In this time of COVID-19 and civil unrest in America, happiness often seems increasingly elusive. Yet that may not have to be so, and, in fact, such turmoil can offer opportunities for both personal and professional fulfillment.
That was the theme of an online conversation Saturday night between the Dalai Lama and Professor Arthur C. Brooks of Harvard Business School (HBS) and Harvard Kennedy School (HKS). Speaking from his home in Dharamshala, India, the Dalai Lama, longtime leader of Tibetan Buddhism, spoke with Brooks, HKS professor of the practice of public leadership and HBS professor of management practice, for 90 minutes in a live segment of Brooks’ HBS class called “Leadership and Happiness.” The Dalai Lama answered questions from students about their concerns and their duties in a troubled world.
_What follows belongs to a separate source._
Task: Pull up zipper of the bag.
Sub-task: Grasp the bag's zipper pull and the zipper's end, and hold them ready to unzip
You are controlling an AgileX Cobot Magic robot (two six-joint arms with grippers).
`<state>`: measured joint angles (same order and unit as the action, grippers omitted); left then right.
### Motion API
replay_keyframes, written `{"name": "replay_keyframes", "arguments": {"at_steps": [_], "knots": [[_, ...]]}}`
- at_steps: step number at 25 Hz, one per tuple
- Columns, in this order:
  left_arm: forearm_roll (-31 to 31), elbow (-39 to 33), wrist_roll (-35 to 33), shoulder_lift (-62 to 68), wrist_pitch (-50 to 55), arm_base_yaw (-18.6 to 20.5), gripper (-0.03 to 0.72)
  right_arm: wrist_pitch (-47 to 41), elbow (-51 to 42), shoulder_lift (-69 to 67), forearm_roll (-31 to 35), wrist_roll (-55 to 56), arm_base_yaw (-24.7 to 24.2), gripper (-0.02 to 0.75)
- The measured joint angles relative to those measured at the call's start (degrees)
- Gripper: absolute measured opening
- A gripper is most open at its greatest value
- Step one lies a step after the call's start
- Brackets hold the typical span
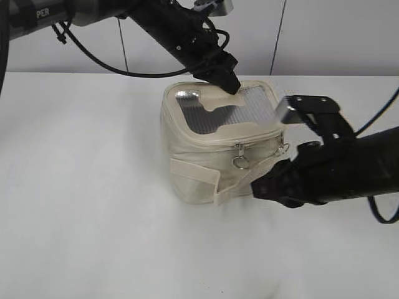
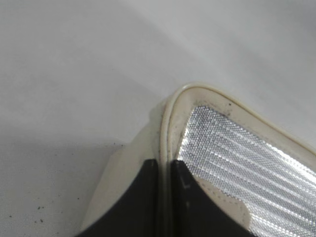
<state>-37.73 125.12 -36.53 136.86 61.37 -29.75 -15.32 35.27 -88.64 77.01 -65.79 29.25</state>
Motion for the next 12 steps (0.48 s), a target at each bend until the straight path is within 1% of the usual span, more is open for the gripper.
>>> {"name": "replay_keyframes", "arguments": {"at_steps": [3,5,6,8,10,12], "knots": [[0.81,0.00,-1.76,-0.42,0.47,-0.11,0.044,0.42,-2.49,2.58,-0.75,-1.85,-6.39,0.321],[0.96,0.00,-3.02,-0.47,0.87,-0.11,0.044,0.53,-2.97,3.14,-2.57,-2.51,-10.33,0.415],[0.96,0.00,-3.52,-0.47,0.94,-0.11,0.044,0.53,-3.04,3.18,-3.27,-3.38,-11.58,0.441],[0.96,0.00,-4.02,-0.47,1.00,-0.11,0.044,0.57,-3.08,3.21,-3.46,-6.15,-13.33,0.464],[0.96,0.00,-4.25,-0.47,1.00,-0.11,0.044,-0.17,-3.18,3.21,-1.43,-10.34,-13.56,0.473],[0.96,0.00,-4.42,-0.47,1.05,-0.11,0.044,-0.95,-3.23,3.21,2.29,-14.00,-13.69,0.476]]}}
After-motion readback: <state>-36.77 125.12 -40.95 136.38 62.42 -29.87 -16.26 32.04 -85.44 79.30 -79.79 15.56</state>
Connection — even as people are usually now forced to work and study separately — is the key to happiness, he said. “We need a sense of oneness. We are each one of 7 billion human beings.” Occasionally aided by an interpreter, the 85-year-old religious leader stressed that point repeatedly. Especially when faced with global crises such as the pandemic and climate change, he said, people must engage as a global community.
“We can no longer say ‘my nation, my country,’ ” he said. “We should say ‘my planet.’ We have to live on this planet together.”
The potential for happiness is in that connectivity. “Happiness is in the mind,” the Dalai Lama said. As individuals and as leaders, when we reach out to others, lifting them up, we experience that connection, and the resulting fulfillment brings us happiness.